- [TASK OBJECTIVE]: Skip the pictures. Repeat everything else in the records word for word.

==============================

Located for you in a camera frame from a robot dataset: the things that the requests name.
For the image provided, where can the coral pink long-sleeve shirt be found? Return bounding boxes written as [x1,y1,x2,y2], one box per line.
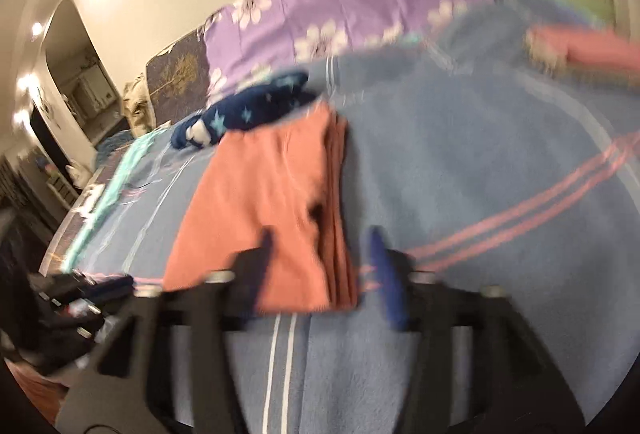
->
[163,103,359,313]

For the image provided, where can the beige crumpled clothes pile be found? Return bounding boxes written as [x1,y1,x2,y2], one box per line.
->
[122,74,156,139]

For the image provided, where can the folded pink clothes stack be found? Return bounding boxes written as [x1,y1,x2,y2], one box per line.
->
[524,25,639,89]

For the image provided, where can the dark deer-print bed sheet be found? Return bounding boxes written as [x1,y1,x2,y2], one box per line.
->
[38,139,134,276]

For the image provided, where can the blue plaid duvet cover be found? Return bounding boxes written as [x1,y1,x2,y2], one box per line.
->
[64,0,639,433]

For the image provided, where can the dark tree-print pillow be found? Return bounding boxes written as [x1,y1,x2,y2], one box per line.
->
[145,29,209,125]

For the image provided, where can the navy star fleece blanket roll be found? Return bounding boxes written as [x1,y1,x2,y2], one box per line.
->
[170,70,316,150]

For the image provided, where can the purple floral pillow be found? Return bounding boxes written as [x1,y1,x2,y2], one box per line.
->
[204,0,490,104]

==============================

- [RESULT]:
Located for you in a camera frame from a robot dataset: the things that the requests name.
For the image provided, where can the coral pink long-sleeve shirt be found? Return bounding boxes written as [x1,y1,x2,y2], one box per line.
->
[163,103,359,313]

For the image provided, where can the beige crumpled clothes pile be found? Return bounding boxes written as [x1,y1,x2,y2], one box per line.
->
[122,74,156,139]

For the image provided, where can the folded pink clothes stack be found? Return bounding boxes written as [x1,y1,x2,y2], one box per line.
->
[524,25,639,89]

For the image provided, where can the dark deer-print bed sheet be found? Return bounding boxes written as [x1,y1,x2,y2], one box per line.
->
[38,139,134,276]

For the image provided, where can the blue plaid duvet cover be found? Return bounding boxes written as [x1,y1,x2,y2], one box per line.
->
[64,0,639,433]

For the image provided, where can the dark tree-print pillow be found? Return bounding boxes written as [x1,y1,x2,y2], one box per line.
->
[145,29,209,125]

For the image provided, where can the navy star fleece blanket roll be found? Return bounding boxes written as [x1,y1,x2,y2], one box per line.
->
[170,70,316,150]

For the image provided, where can the purple floral pillow be found? Return bounding boxes written as [x1,y1,x2,y2], one box per line.
->
[204,0,490,104]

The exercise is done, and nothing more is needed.